Abbreviations can be loosely termed as a number of letters that have been used to represent or shorten a long word. As the description suggests, we are prone to shortening words commonly used for the purpose of fast writing convenience and sometimes due to social groupings. In the medical fraternity, abbreviations can be used to represent processes, operations and medication or other prescriptions that may be used by a patient. As stated, these abbreviations can be limited to a particular group of people in a hospital or a lowers still, a particular department in the hospital. It can therefore lack meaning or mean another thing altogether in another department, area or region. Avoiding abbreviation means that whatever needs to be communicated is communicated without distorting the information or bringing about any sort of ambiguity to the issue.
As a result of the impact the distortion may have on the delivery of useful information that may at times be the lifeline of someone. Strict rules regarding the use of non-standard abbreviations should be made. The policies can be either nationwide, regional or in particular institutions. Policies made should be two-fold. One policy should advice against such doings and prescribes disciplinary actions that may be bestowed upon those who default from the system. Secondly, there should be a policy that checks any prescription that is made within the institutions for such errors and more so the ones that go out of the institutions should be verified as checked and approved to avoid wrong interpretation that may be made by other people outside the institutions. Also a list of the standard abbreviations should be included in notification to the practitioners (Joint commission, 2008) as per agreements that have been made in the industry as a whole.

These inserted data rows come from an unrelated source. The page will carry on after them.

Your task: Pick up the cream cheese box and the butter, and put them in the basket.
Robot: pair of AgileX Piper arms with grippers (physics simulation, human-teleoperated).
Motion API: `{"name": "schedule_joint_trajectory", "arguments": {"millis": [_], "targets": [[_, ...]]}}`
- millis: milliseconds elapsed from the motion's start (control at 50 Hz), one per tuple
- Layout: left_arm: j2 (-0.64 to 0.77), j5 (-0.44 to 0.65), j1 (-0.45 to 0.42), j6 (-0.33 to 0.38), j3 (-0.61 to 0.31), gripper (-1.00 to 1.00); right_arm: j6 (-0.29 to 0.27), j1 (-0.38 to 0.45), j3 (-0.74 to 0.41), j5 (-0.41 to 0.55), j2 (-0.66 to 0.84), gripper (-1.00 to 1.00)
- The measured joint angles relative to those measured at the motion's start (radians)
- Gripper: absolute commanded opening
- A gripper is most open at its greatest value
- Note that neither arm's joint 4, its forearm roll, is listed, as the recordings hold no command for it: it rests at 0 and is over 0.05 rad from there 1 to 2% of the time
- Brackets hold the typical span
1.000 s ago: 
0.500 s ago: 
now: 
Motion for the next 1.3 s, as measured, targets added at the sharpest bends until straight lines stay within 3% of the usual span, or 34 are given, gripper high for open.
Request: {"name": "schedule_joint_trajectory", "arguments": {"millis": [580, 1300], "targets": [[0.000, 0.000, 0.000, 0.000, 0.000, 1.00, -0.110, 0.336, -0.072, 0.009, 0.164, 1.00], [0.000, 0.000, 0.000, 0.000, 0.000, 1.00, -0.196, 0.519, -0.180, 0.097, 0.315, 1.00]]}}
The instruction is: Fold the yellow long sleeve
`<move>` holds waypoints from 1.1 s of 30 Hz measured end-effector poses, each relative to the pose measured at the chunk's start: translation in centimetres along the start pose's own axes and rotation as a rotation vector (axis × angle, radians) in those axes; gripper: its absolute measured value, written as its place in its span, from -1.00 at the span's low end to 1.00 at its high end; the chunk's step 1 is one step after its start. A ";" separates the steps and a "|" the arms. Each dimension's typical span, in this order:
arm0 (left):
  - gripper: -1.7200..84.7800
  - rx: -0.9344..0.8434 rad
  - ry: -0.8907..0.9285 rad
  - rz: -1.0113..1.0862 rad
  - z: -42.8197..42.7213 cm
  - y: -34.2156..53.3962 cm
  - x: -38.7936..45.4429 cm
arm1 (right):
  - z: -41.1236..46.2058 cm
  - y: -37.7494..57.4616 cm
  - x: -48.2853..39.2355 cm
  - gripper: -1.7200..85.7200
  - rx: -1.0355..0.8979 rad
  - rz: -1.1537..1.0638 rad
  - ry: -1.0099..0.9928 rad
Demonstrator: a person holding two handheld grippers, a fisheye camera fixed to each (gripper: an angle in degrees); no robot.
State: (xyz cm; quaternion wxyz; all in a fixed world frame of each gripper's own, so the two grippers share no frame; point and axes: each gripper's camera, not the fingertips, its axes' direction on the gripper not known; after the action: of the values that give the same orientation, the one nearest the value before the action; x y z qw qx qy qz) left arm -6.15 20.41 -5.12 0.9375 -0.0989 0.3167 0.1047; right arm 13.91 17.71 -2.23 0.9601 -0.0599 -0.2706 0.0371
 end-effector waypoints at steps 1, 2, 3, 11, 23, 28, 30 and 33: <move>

That notwithstanding, the abolishment of abbreviations can translate to more tedious work for persons who are either reading or writing the material to be communicated. Thus abbreviations should ONLY be accepted when they coincide with the standard abbreviations in that particular industry for purposes of uniformity and deleting the possible ambiguity that may exist. In that case, they can be used by every practitioner in the place of work to mean the same thing. That way ease of communication will be ensured and it should be limited only to ones that have been approved as having traceability to the standards put in place.
According to the data mining that have been achieved in preparation of this article, significant efforts have been put in place to ensure that the errors that are propagated through abbreviations are reduced if not extinguished permanently. However, more should be done in terms of more education to the practitioners on the need to use only standard abbreviations that will not elicit any confusion in the implementation of any health action plan designed to help the customer overcome impending illnesses. Moreover, preaching of work ethics and the invoking of conscience is a major avenue that has not been indulged in and it would bring more fruit that imposing policies on a rebellious and unreasonable group. Start with reason then initiate policies (ISMP, 2012).